Tuples are a grouping of values (components), kind of like C-style structs. In a struct, each component is given a unique name. In a tuple, there are no names; a component is identified solely based on its position in the tuple.

// Tuple type
(int, String, bool)

// Sort-of-but-not-quite-equivalent struct type
struct {
   int v1
   String v2
   bool v3
}

Usually, though, you don’t access tuples like you access structs. You use parallel assignment syntax to compose and decompose tuples from and to individual elements.

typedef (int, String, bool) MyTuple

// Composing a tuple
MyTuple t = (1,"Hello",false)

// Decomposing a tuple
int i
String s
bool b
(i,s,b) = t

assert(i == 1)
assert(s == "Hello")
assert(b == false)

// A language might provide more convenient syntax to decompose
// a tuple into newly declared variables:
(int i, String s, bool b) = t

Function Parameters and Return Values

Does that last line remind you of anything? It looks a lot like a function parameter list in a C-style language. That’s because C-style function parameter lists are tuples. Some languages (like the functional programming languages Haskell and ML) let you use tuples all over the place. Most C-style languages only allow them as arguments to functions.
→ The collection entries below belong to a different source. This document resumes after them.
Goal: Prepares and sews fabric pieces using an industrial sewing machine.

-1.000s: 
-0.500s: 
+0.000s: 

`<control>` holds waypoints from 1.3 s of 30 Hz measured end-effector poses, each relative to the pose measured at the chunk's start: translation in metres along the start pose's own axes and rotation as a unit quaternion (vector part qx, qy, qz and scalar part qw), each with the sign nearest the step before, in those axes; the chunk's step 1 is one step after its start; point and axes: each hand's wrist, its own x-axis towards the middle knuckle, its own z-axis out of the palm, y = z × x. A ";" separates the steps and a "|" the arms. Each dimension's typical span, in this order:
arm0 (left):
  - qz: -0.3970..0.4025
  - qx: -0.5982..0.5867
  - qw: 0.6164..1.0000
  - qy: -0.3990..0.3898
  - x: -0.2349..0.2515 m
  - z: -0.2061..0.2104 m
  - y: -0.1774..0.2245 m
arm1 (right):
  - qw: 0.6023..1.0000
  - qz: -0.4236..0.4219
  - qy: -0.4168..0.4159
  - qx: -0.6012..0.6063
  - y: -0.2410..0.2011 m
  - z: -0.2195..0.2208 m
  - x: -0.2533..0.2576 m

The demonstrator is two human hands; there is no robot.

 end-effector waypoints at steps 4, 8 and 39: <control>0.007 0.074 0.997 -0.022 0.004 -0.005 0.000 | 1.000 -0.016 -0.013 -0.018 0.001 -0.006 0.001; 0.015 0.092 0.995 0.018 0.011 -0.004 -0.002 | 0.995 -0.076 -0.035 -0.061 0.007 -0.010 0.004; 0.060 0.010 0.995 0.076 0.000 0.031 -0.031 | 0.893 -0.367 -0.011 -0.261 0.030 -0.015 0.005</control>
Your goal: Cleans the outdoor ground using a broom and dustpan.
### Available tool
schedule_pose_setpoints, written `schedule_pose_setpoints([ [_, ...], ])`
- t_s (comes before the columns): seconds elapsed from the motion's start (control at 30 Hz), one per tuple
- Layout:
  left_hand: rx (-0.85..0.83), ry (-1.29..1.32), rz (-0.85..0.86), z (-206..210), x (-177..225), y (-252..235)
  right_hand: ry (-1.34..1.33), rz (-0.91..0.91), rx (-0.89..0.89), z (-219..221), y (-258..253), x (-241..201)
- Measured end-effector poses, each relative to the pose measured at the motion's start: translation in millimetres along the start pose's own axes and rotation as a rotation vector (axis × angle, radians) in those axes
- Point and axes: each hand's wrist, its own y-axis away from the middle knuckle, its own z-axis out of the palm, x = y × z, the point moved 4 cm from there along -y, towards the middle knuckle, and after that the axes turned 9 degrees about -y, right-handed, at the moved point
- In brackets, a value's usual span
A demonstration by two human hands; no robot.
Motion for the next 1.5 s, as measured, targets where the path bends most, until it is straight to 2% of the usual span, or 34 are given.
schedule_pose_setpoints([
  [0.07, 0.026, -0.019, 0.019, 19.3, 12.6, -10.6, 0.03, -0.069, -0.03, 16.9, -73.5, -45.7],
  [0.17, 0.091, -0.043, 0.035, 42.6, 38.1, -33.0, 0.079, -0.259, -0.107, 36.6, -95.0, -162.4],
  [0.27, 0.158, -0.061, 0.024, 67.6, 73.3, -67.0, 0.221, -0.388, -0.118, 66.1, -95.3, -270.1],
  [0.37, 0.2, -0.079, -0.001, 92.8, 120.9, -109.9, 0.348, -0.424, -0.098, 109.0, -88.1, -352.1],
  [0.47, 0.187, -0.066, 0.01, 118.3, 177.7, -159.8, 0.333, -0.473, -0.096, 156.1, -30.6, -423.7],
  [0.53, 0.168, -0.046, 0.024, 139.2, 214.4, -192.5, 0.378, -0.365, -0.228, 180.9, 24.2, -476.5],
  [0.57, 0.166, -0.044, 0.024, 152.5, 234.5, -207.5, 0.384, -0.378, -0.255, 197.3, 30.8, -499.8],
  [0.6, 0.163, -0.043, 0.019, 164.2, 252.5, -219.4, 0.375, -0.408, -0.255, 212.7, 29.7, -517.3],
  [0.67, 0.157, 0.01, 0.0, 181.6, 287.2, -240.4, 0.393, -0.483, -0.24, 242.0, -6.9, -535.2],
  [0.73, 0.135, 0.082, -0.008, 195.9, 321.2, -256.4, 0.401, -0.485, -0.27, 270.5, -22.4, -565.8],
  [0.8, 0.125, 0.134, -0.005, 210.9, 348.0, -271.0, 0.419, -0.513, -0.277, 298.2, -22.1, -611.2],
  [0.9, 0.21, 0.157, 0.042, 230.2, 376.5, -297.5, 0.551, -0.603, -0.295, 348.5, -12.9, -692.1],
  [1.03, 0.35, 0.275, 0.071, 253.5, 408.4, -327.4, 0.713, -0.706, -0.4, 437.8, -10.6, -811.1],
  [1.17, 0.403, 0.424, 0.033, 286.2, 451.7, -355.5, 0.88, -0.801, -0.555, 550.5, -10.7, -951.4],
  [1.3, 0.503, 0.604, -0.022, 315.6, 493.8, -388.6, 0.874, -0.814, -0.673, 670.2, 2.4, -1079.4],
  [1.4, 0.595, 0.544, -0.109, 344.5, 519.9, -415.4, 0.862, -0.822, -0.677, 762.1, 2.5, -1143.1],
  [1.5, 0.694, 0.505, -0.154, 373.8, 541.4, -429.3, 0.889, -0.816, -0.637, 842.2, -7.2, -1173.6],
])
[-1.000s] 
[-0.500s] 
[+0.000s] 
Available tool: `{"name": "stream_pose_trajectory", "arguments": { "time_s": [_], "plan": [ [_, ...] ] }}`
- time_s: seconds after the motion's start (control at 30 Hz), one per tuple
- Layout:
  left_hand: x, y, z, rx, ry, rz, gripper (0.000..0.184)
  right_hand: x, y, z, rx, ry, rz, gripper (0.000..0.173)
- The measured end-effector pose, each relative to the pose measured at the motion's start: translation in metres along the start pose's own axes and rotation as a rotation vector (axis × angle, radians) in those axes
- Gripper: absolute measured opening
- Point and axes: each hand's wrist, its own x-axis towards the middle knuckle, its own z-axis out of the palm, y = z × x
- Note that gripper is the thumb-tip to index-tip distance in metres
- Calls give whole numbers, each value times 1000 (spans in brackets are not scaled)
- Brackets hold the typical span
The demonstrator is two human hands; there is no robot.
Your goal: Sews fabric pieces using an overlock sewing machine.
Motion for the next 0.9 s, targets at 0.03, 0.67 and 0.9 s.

One way of looking at it is that a function always takes exactly one value and returns exactly one value. If you want to pass in more than one parameter, you have to use a tuple.

Take this C function signature, for example:

void jumpTo(int x, int y)

The jump function takes a single argument. That argument is a tuple of two ints. Get it? It’s kind of like having:

struct JumpParams {
   int x
   int y
}

void jump(JumpParams params)

Wouldn’t it be a pain if you were forced to do that for every function that accepts more than one parameter? Yes it would, which is why C uses tuple-like syntax to help you out. But what if you want to return more than one value? Let’s say the jump function also returned two float values (which represent the angle and distance that you need to jump to get to the requested location).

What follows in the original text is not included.